Khamenei replied that he was pleased Hamilton had expressed a desire for peace and justice and said he had given instructions to “deal with this issue,” according to Hamilton.

Esfandiari was first detained Dec. 30 after three masked men holding knives threatened to kill her on her way to Tehran’s airport to fly back to the U.S. from visiting her mother, the Wilson Center has said.

In January, her passport was taken away. For weeks, she was interrogated by authorities for up to eight hours a day about the activities of the Center’s Middle East Program, the center said.

She was charged and sent to prison in May. For months, her only contact with her family were brief telephone calls to her mother, in which she said she was under stress. Since her release on bail, Esfandiari is believed to have stayed at her mother’s home.

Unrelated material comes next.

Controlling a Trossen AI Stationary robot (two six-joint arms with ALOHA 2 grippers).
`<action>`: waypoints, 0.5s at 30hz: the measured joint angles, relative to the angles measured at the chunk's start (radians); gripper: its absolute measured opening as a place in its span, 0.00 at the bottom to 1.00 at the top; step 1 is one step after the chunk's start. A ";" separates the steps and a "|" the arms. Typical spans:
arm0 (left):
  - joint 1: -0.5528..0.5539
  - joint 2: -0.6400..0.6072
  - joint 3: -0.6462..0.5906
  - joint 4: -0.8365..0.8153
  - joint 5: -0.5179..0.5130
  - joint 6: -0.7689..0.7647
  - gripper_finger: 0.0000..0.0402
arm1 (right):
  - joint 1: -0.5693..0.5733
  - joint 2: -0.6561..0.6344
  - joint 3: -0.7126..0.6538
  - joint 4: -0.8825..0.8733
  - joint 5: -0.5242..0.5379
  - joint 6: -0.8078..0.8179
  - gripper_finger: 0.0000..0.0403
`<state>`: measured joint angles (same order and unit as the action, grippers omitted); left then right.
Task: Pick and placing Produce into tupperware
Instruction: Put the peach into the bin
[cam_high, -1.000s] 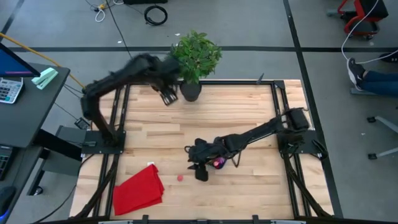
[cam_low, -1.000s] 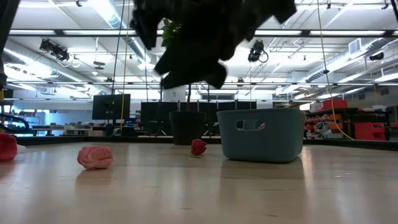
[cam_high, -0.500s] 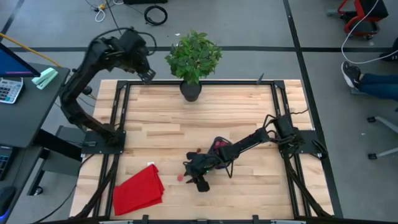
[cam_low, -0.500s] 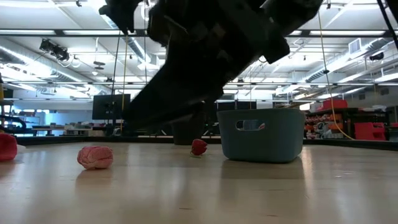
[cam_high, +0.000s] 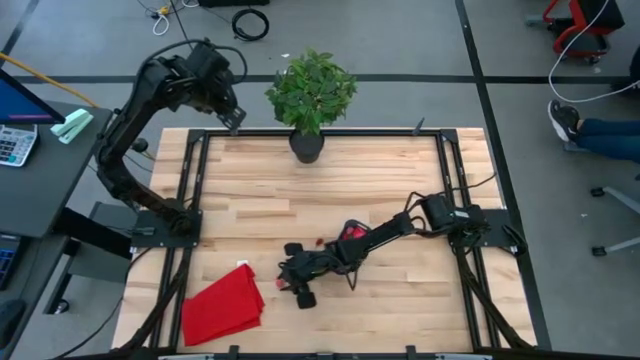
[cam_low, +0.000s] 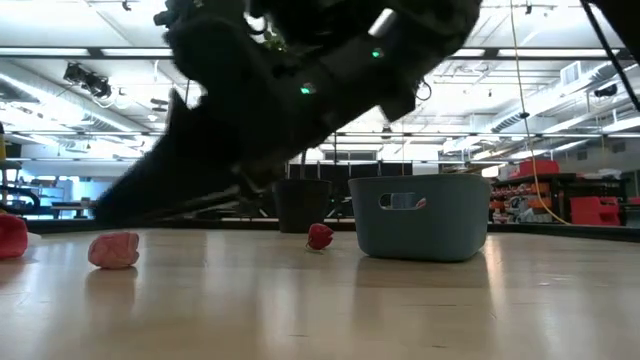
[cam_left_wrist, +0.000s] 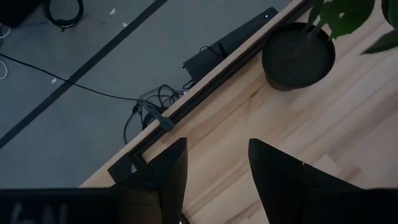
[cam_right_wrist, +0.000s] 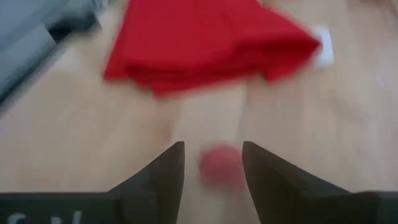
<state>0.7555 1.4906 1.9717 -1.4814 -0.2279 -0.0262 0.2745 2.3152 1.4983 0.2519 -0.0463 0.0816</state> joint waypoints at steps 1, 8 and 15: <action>0.000 0.000 0.000 -0.003 0.001 0.005 0.44 | 0.000 0.004 0.014 -0.030 0.001 0.000 0.42; 0.000 0.000 0.000 -0.037 0.001 0.013 0.43 | 0.001 0.065 0.088 -0.046 -0.033 -0.004 0.42; 0.000 0.000 0.000 -0.042 0.002 0.013 0.44 | 0.000 0.084 0.086 -0.058 -0.021 0.000 0.42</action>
<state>0.7555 1.4902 1.9717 -1.5238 -0.2262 -0.0130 0.2745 2.3988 1.5845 0.1937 -0.0676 0.0816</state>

Iran has charged three other Iranian-Americans with security-related offenses: Parnaz Azima, a journalist for U.S.-funded Radio Farda; Kian Tajbakhsh, an urban planning consultant with the Soros Foundation’s Open Society Institute; and Ali Shakeri, a founding board member of the Center for Citizen Peacebuilding at the University of California, Irvine.

Shakeri and Tajbakhsh are in prison; Azima is free but barred from leaving Iran.

In July, Iran’s state TV broadcast a video in which Esfandiari said a network of foreign activists was trying to destabilize Iran and bring about “essential” social change. Tajbakhsh, who also featured in the video, said that his organization tried to create a “gap between the government and the nation.”

The Wilson Center and the Open Society Institute criticized the Iranian government for the broadcast and dismissed the statements as “coerced.”